(WORK REQUIRED):
Copy out the listing below so that each line matches exactly.
_____
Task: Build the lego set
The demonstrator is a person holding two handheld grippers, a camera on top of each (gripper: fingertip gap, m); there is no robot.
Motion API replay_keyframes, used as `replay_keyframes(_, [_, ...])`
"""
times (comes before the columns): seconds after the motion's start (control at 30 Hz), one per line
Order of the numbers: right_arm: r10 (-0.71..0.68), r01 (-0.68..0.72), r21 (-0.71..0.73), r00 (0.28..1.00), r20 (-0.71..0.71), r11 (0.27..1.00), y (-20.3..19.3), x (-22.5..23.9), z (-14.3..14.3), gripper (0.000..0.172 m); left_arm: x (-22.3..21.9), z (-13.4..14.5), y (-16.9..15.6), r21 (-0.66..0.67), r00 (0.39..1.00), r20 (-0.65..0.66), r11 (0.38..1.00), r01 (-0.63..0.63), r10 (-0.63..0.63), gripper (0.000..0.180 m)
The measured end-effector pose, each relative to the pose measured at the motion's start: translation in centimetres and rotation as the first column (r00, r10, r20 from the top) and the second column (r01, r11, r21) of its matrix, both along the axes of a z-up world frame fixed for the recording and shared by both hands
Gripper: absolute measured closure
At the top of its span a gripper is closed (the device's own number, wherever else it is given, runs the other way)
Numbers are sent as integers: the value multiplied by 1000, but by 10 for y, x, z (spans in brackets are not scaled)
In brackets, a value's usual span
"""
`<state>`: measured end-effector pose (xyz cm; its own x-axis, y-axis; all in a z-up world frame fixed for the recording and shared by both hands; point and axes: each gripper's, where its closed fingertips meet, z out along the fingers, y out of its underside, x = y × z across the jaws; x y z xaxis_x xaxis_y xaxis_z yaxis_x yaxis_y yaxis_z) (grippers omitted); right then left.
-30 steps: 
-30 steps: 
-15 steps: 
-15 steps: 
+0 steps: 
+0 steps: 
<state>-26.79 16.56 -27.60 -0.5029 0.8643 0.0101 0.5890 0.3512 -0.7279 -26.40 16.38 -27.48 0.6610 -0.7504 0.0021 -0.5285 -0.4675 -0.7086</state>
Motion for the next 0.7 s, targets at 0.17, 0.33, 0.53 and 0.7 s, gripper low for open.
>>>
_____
(SOLUTION):
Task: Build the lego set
The demonstrator is a person holding two handheld grippers, a camera on top of each (gripper: fingertip gap, m); there is no robot.
Motion API replay_keyframes, used as `replay_keyframes(_, [_, ...])`
"""
times (comes before the columns): seconds after the motion's start (control at 30 Hz), one per line
Order of the numbers: right_arm: r10 (-0.71..0.68), r01 (-0.68..0.72), r21 (-0.71..0.73), r00 (0.28..1.00), r20 (-0.71..0.71), r11 (0.27..1.00), y (-20.3..19.3), x (-22.5..23.9), z (-14.3..14.3), gripper (0.000..0.172 m); left_arm: x (-22.3..21.9), z (-13.4..14.5), y (-16.9..15.6), r21 (-0.66..0.67), r00 (0.39..1.00), r20 (-0.65..0.66), r11 (0.38..1.00), r01 (-0.63..0.63), r10 (-0.63..0.63), gripper (0.000..0.180 m)
The measured end-effector pose, each relative to the pose measured at the motion's start: translation in centimetres and rotation as the first column (r00, r10, r20 from the top) and the second column (r01, r11, r21) of its matrix, both along the axes of a z-up world frame fixed for the recording and shared by both hands
Gripper: absolute measured closure
At the top of its span a gripper is closed (the device's own number, wherever else it is given, runs the other way)
Numbers are sent as integers: the value multiplied by 1000, but by 10 for y, x, z (spans in brackets are not scaled)
In brackets, a value's usual span
"""
`<state>`: measured end-effector pose (xyz cm; its own x-axis, y-axis; all in a z-up world frame fixed for the recording and shared by both hands; point and axes: each gripper's, where its closed fingertips meet, z out along the fingers, y out of its underside, x = y × z across the jaws; x y z xaxis_x xaxis_y xaxis_z yaxis_x yaxis_y yaxis_z) (grippers omitted); right then left.
-30 steps: 
-30 steps: 
-15 steps: 
-15 steps: 
+0 steps: 
+0 steps: 
<state>-26.79 16.56 -27.60 -0.5029 0.8643 0.0101 0.5890 0.3512 -0.7279 -26.40 16.38 -27.48 0.6610 -0.7504 0.0021 -0.5285 -0.4675 -0.7086</state>
Motion for the next 0.7 s, targets at 0.17, 0.33, 0.53 and 0.7 s, gripper low for open.
>>>

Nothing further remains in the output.